Berbagai macam metode pengujian kelembapan

Mar 20, 2024

Tinggalkan pesan

Berbagai macam metode pengujian kelembapan

 

Pengujian kelembaban memainkan peran penting dalam berbagai bidang. Baik dalam industri kimia, pertanian, produksi makanan, atau farmasi, pengukuran kadar air suatu zat secara akurat sangat penting untuk pengendalian kualitas dan proses produksi. Saat ini, metode utama untuk mendeteksi kadar air pada zat padat mencakup pengukuran langsung dan tidak langsung.


Metode Pengukuran Tidak Langsung
Di antara metode pengukuran tidak langsung, metode penyerapan inframerah telah menarik banyak perhatian karena karakteristiknya yang cepat, presisi tinggi, dan non-kontak. Namun, alat ini hanya dapat mengukur kadar air pada permukaan bahan, sensitif terhadap bahan dan warna, serta tidak dapat mengukur bahan hitam. Selain itu, mahalnya biaya peralatan juga menjadi salah satu kelemahan metode ini.

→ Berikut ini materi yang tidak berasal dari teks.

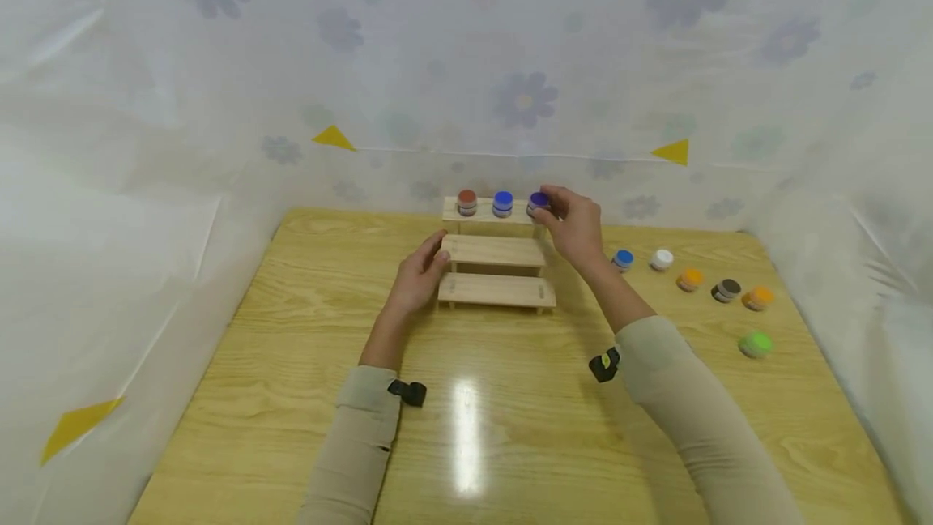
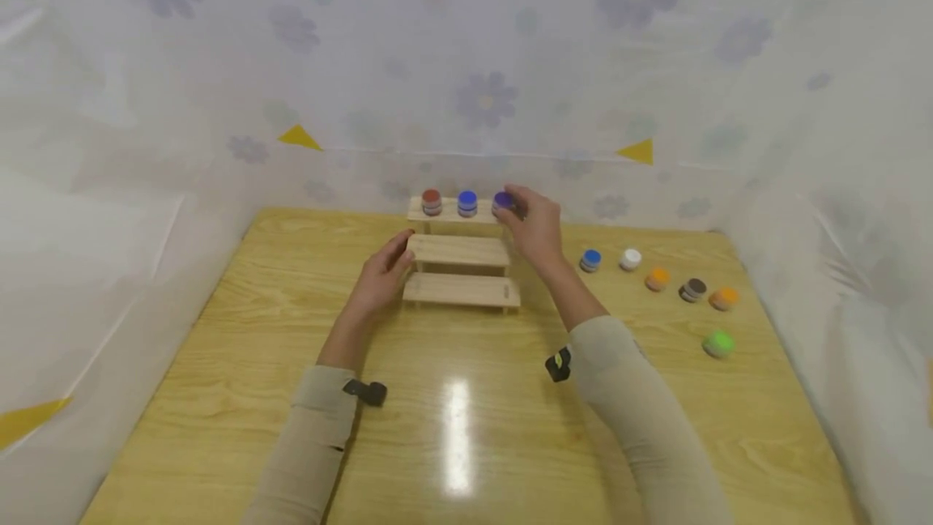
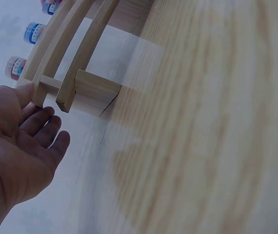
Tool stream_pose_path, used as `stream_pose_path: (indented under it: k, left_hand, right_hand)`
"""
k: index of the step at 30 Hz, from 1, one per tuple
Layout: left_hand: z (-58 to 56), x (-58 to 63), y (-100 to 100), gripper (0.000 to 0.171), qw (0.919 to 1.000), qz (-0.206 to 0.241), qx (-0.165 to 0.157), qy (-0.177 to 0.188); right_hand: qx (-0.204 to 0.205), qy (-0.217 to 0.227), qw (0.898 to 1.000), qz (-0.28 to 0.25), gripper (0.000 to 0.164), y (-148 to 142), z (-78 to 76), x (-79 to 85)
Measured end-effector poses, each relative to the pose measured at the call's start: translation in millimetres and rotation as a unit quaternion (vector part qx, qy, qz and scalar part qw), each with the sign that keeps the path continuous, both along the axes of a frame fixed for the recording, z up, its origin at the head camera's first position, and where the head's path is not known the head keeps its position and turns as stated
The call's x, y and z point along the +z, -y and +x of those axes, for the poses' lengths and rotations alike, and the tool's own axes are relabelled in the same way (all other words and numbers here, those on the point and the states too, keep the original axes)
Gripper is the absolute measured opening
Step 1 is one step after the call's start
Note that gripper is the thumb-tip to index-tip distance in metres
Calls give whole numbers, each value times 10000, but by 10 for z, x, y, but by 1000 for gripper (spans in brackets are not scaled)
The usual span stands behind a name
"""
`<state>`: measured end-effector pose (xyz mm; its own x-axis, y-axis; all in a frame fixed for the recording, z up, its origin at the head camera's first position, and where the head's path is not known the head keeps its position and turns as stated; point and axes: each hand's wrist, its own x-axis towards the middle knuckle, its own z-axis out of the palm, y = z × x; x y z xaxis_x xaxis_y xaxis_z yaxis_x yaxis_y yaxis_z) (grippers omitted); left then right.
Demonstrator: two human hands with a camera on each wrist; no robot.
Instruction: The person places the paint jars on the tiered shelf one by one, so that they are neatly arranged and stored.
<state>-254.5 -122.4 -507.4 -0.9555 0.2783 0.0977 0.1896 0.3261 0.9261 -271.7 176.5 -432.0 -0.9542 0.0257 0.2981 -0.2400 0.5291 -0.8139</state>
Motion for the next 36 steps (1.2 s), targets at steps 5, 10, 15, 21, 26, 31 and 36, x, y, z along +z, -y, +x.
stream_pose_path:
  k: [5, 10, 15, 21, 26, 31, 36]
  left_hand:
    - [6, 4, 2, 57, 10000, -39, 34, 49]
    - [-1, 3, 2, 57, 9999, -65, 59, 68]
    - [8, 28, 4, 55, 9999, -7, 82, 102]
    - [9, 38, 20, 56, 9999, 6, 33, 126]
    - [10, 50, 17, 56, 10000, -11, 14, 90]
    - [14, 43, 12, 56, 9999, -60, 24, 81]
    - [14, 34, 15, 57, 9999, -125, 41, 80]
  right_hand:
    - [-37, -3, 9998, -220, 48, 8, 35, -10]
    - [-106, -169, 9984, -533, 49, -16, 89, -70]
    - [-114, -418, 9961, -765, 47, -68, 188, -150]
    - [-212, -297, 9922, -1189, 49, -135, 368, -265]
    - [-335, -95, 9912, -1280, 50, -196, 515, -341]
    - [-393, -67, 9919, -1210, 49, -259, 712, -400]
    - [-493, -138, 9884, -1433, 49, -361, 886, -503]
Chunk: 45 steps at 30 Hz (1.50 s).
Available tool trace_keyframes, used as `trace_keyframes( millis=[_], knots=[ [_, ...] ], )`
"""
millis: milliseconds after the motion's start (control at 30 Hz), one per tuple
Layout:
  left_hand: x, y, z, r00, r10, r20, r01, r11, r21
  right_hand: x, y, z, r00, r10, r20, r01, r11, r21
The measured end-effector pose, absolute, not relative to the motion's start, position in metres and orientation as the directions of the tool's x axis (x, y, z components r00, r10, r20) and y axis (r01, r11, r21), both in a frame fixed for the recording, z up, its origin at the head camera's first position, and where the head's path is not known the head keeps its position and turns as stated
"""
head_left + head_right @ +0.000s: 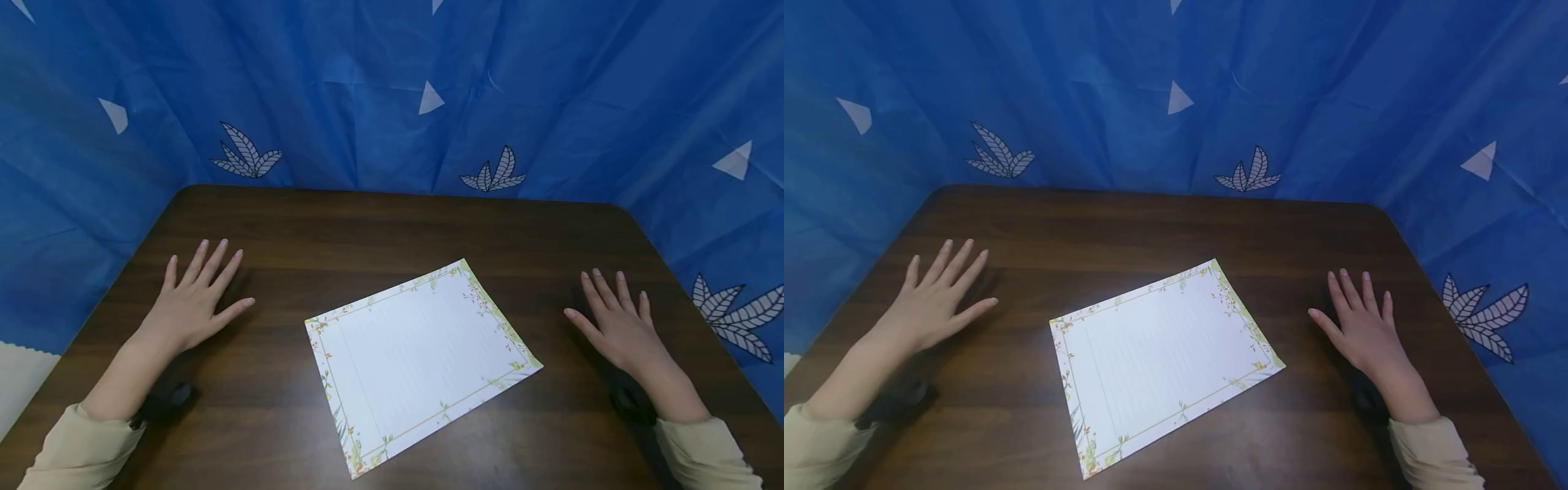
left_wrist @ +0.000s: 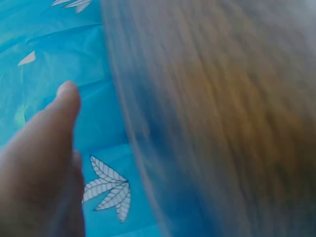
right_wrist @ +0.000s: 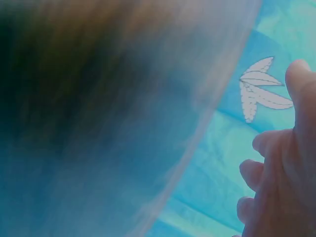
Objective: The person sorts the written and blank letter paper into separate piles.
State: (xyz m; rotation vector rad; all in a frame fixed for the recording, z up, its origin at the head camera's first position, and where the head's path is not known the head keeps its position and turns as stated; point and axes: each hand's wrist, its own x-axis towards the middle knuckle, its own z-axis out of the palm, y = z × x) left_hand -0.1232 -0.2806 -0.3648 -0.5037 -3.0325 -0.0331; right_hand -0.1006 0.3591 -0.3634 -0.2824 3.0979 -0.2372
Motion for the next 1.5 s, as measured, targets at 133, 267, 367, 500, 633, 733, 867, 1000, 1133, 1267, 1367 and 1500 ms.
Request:
trace_keyframes(
  millis=[133, 267, 367, 500, 633, 733, 867, 1000, 1133, 1267, 1367, 1500],
  knots=[
    [-0.116, -0.268, -0.356, -0.936, 0.338, 0.098, 0.344, 0.937, 0.061, -0.094, 0.354, -0.358, -0.981, -0.19, 0.024, -0.192, 0.966, -0.175],
    [-0.11, -0.25, -0.344, -0.921, 0.369, 0.123, 0.384, 0.915, 0.127, -0.085, 0.345, -0.349, -0.978, -0.199, 0.062, -0.208, 0.956, -0.205],
    [-0.104, -0.236, -0.337, -0.909, 0.392, 0.142, 0.412, 0.895, 0.17, -0.079, 0.338, -0.342, -0.973, -0.216, 0.081, -0.229, 0.945, -0.235],
    [-0.097, -0.219, -0.332, -0.897, 0.412, 0.158, 0.44, 0.863, 0.25, -0.07, 0.327, -0.335, -0.963, -0.249, 0.102, -0.268, 0.919, -0.288],
    [-0.097, -0.203, -0.336, -0.89, 0.436, 0.135, 0.453, 0.811, 0.371, -0.062, 0.315, -0.332, -0.954, -0.277, 0.112, -0.298, 0.893, -0.338],
    [-0.1, -0.194, -0.343, -0.879, 0.467, 0.096, 0.456, 0.762, 0.46, -0.058, 0.304, -0.332, -0.947, -0.306, 0.097, -0.318, 0.86, -0.399],
    [-0.102, -0.188, -0.354, -0.86, 0.509, 0.041, 0.445, 0.707, 0.55, -0.055, 0.29, -0.334, -0.935, -0.346, 0.076, -0.338, 0.81, -0.479],
    [-0.1, -0.184, -0.362, -0.848, 0.529, 0.008, 0.429, 0.678, 0.597, -0.052, 0.28, -0.336, -0.929, -0.363, 0.067, -0.345, 0.791, -0.504],
    [-0.1, -0.179, -0.366, -0.83, 0.558, -0.013, 0.439, 0.667, 0.602, -0.05, 0.275, -0.339, -0.929, -0.366, 0.062, -0.348, 0.8, -0.488],
    [-0.1, -0.176, -0.37, -0.813, 0.582, -0.032, 0.455, 0.669, 0.587, -0.05, 0.272, -0.344, -0.926, -0.374, 0.057, -0.353, 0.801, -0.484],
    [-0.099, -0.175, -0.372, -0.814, 0.58, -0.038, 0.462, 0.686, 0.562, -0.052, 0.268, -0.351, -0.926, -0.376, 0.03, -0.347, 0.816, -0.463],
    [-0.096, -0.177, -0.374, -0.817, 0.574, -0.052, 0.463, 0.708, 0.533, -0.055, 0.264, -0.362, -0.931, -0.362, -0.054, -0.314, 0.866, -0.389]
  ],
)
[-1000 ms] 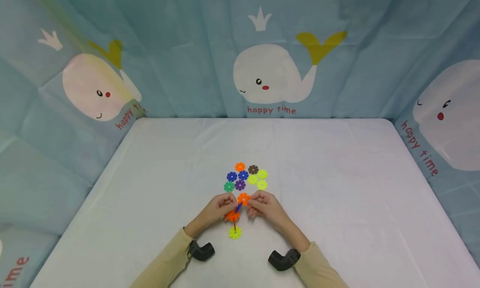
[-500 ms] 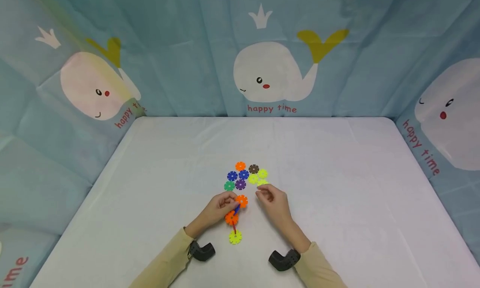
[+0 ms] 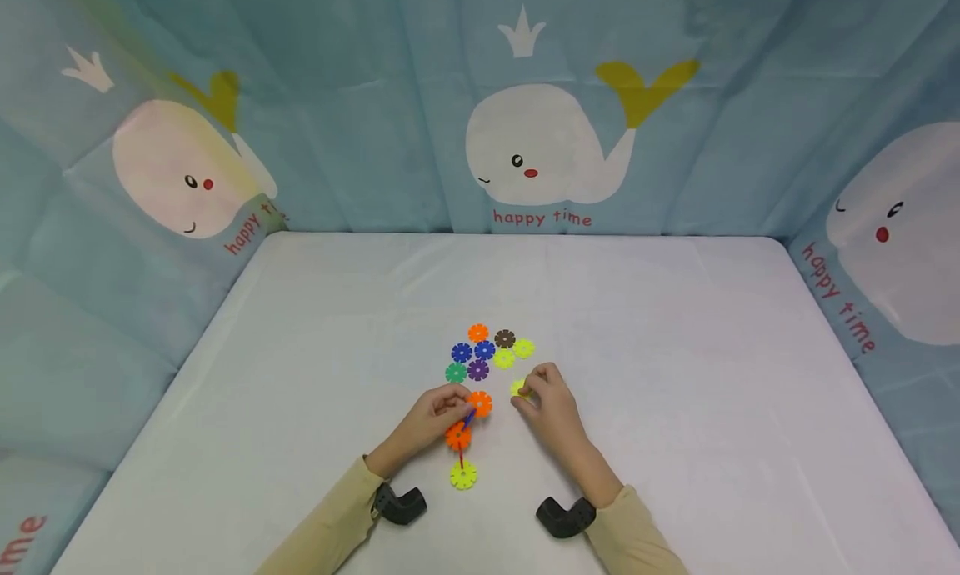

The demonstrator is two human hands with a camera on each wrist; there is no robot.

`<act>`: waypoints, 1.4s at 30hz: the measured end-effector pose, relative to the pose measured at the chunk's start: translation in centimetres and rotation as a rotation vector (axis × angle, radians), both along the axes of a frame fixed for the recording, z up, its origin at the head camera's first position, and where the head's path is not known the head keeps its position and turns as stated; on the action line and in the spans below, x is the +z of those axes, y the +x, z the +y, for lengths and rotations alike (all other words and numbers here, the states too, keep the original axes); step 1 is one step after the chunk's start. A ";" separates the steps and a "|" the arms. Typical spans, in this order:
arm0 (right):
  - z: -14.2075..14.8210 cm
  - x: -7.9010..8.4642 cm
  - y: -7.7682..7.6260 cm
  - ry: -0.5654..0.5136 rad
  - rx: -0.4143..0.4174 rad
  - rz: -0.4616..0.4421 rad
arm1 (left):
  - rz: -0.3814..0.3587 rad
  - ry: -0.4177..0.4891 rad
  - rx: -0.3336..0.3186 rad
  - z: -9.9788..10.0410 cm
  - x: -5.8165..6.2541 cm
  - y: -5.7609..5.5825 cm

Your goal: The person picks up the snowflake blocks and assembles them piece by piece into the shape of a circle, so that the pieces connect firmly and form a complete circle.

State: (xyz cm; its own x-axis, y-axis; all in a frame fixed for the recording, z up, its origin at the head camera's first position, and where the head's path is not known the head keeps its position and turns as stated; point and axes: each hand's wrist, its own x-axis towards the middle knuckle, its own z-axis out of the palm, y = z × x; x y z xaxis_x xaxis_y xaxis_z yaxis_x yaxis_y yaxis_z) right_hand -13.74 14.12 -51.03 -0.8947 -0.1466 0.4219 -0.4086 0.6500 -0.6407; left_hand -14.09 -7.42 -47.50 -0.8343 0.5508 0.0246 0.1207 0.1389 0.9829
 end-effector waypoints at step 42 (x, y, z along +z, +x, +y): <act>-1.4 2.7 1.3 -0.503 0.335 -0.110 | -0.081 0.037 0.031 -0.1 0.2 -0.1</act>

1, metode penyerapan inframerah - penggunaan bahan penyerapan panjang gelombang cahaya inframerah, penentuan kadar air. Meskipun pengukuran non-kontak cepat, presisi tinggi, tetapi hanya dapat mengukur kelembapan permukaan, dan sensitif terhadap bahan dan corak warna, biayanya tinggi.


2, metode gelombang mikro - penggunaan gelombang frekuensi tinggi pada zat konstanta dielektrik dan perubahan kerugian dielektrik, penentuan kadar air. Namun keakuratan partikel zat yang tidak seragam buruk.


3, metode neutron - melalui tumbukan neutron dan molekul air, tentukan jumlah neutron lambat untuk menentukan kadar air. Namun ruang lingkup penerapannya berdasarkan kepadatan material dan gangguan zat yang mengandung hidrogen.


4, metode pengukuran listrik - termasuk metode kapasitansi dan resistansi, berlaku untuk konstanta dielektrik material yang berbeda. Struktur sederhana, biaya rendah, tetapi akurasi pengukurannya tidak tinggi.


Metode Pengukuran Langsung - Metode Pengeringan Penurunan Berat Badan
Metode pengeringan tanpa bobot merupakan salah satu metode pengukuran langsung yang banyak digunakan. Metode ini dapat diterapkan pada berbagai zat seperti padatan, cairan, semi padat, dll. Metode ini memiliki keunggulan pengoperasian yang sederhana dan biaya rendah. Namun metode ini sulit dilakukan pada pengukuran sampel dengan kadar air yang tinggi, karena sampel dengan kadar air yang tinggi rentan terhadap perubahan zat-zat yang mudah menguap selama proses pengeringan, sehingga mengakibatkan hasil penimbangan yang tidak akurat, perlunya menggunakan metode pengeringan kedua dan metode lainnya. koreksi.


1, metode pengeringan langsung - di bawah tekanan normal, penggunaan pengeringan suhu konstan, menimbang sampel sebelum dan sesudah perbedaan berat untuk menghitung kadar air. Peralatan termasuk oven pengering suhu konstan listrik, piringan timbang dan timbangan.


2, metode waktu suhu tinggi - pada suhu yang lebih tinggi (sekitar 130 derajat) untuk jangka waktu yang lebih singkat untuk menentukan kadar air. Pengukurannya cepat tetapi akurasinya buruk.


3, metode oven terowongan - mirip dengan metode pengaturan waktu suhu tinggi, tetapi proses pengukurannya terus menerus dan operasinya sederhana.


4, Metode pengeringan sekunder - cocok untuk sampel dengan kadar air tinggi, untuk mengurangi kesalahan melalui dua pengukuran pengeringan.


5, Metode pengeringan dekompresi - cocok untuk sampel yang tidak mudah terurai pada suhu tinggi, mengurangi tekanan uap air sehingga air menguap pada suhu lebih rendah.